_WHAT YOU NEED TO DO_
Print each line below verbatim, skipping every picture.

>>>

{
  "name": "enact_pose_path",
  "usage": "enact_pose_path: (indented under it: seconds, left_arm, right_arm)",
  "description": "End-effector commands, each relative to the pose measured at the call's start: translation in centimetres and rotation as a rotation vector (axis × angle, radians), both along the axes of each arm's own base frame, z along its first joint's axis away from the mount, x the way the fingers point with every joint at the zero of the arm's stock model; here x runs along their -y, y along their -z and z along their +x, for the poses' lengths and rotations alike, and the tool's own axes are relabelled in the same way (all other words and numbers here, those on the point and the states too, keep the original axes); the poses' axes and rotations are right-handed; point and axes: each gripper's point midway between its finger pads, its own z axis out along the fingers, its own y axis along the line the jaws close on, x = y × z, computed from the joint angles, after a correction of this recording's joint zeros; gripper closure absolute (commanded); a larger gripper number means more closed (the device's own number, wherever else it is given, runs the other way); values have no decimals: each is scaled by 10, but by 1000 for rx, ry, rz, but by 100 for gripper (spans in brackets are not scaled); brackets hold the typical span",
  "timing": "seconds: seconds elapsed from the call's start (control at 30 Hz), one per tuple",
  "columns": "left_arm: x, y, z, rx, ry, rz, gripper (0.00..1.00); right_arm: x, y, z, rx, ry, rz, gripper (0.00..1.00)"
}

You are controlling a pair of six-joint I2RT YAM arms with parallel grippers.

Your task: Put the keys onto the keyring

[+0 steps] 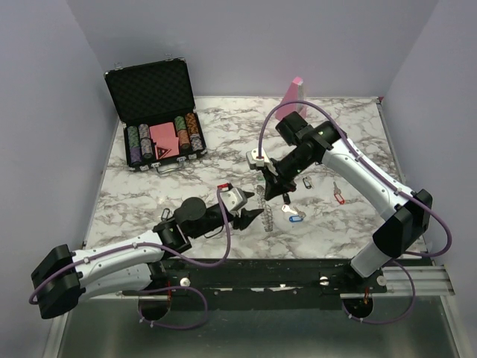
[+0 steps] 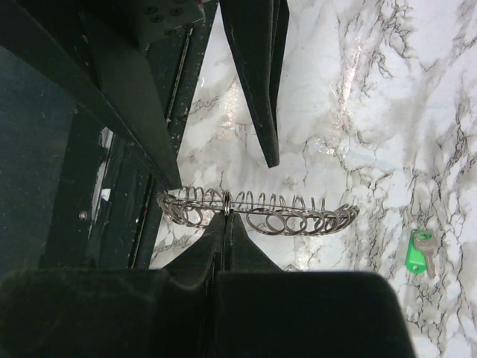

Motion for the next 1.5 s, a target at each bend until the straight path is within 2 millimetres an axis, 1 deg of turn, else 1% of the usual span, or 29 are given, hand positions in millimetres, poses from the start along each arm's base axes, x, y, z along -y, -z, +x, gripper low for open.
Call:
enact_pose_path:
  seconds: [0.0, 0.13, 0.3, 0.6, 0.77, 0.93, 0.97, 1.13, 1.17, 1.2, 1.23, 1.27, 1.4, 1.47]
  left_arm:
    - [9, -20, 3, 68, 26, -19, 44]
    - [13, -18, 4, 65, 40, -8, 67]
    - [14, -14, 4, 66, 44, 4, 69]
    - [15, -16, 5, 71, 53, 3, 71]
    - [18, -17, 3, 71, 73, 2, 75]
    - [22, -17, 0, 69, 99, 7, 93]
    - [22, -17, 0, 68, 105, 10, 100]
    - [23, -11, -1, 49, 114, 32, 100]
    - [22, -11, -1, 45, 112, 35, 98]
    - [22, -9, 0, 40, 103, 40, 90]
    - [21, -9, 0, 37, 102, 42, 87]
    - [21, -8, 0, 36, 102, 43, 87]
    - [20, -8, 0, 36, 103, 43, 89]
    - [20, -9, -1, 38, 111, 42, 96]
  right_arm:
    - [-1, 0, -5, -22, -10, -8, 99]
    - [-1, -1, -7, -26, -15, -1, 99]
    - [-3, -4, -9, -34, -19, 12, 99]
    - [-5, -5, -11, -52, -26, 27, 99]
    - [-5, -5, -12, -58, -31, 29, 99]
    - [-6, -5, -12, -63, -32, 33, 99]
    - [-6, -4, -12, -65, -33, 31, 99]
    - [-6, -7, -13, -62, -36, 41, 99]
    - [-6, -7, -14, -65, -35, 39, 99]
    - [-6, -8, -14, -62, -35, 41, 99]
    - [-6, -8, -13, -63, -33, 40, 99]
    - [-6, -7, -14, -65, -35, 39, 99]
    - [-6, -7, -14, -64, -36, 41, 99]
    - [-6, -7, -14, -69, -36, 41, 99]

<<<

_WRITTEN RESPONSE_
{
  "name": "enact_pose_path",
  "usage": "enact_pose_path: (indented under it: seconds, left_arm, right_arm)",
  "description": "End-effector commands, each relative to the pose measured at the call's start: translation in centimetres and rotation as a rotation vector (axis × angle, radians), both along the axes of each arm's own base frame, z along its first joint's axis away from the mount, x the way the fingers point with every joint at the zero of the arm's stock model; here x runs along their -y, y along their -z and z along their +x, for the poses' lengths and rotations alike, and the tool's own axes are relabelled in the same way (all other words and numbers here, those on the point and the states too, keep the original axes); the poses' axes and rotations are right-handed; point and axes: each gripper's point midway between its finger pads, its own z axis out along the fingers, its own y axis along the line the jaws close on, x = y × z, computed from the joint angles, after a correction of this recording's joint zeros; gripper closure absolute (commanded); a larger gripper number means more closed (the device's own number, wherever else it is given, runs the other way); values have no decimals: each is scaled by 10, but by 1000 for rx, ry, rz, but by 100 for gripper (spans in brackets are not scaled); brackets hold the typical span",
  "timing": "seconds: seconds elapsed from the call's start (control at 30 Hz), one per tuple",
  "columns": "left_arm: x, y, z, rx, ry, rz, gripper (0.00..1.00); right_arm: x, y, z, rx, ry, rz, gripper (0.00..1.00)"
}

You are controlling a pair of six-joint I2RT YAM arms with parallel grippers.

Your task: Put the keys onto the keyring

[+0 steps] 
[+0 steps] 

Motion for the next 1.5 s, a target at each bend until the straight path is within 2 millimetres an axis, 1 deg of turn, else 1% of the usual span, or 29 are given, hand positions in millimetres, poses from the start along each arm's base axes, x, y, z along -y, -z, +x, gripper low for open.
Call:
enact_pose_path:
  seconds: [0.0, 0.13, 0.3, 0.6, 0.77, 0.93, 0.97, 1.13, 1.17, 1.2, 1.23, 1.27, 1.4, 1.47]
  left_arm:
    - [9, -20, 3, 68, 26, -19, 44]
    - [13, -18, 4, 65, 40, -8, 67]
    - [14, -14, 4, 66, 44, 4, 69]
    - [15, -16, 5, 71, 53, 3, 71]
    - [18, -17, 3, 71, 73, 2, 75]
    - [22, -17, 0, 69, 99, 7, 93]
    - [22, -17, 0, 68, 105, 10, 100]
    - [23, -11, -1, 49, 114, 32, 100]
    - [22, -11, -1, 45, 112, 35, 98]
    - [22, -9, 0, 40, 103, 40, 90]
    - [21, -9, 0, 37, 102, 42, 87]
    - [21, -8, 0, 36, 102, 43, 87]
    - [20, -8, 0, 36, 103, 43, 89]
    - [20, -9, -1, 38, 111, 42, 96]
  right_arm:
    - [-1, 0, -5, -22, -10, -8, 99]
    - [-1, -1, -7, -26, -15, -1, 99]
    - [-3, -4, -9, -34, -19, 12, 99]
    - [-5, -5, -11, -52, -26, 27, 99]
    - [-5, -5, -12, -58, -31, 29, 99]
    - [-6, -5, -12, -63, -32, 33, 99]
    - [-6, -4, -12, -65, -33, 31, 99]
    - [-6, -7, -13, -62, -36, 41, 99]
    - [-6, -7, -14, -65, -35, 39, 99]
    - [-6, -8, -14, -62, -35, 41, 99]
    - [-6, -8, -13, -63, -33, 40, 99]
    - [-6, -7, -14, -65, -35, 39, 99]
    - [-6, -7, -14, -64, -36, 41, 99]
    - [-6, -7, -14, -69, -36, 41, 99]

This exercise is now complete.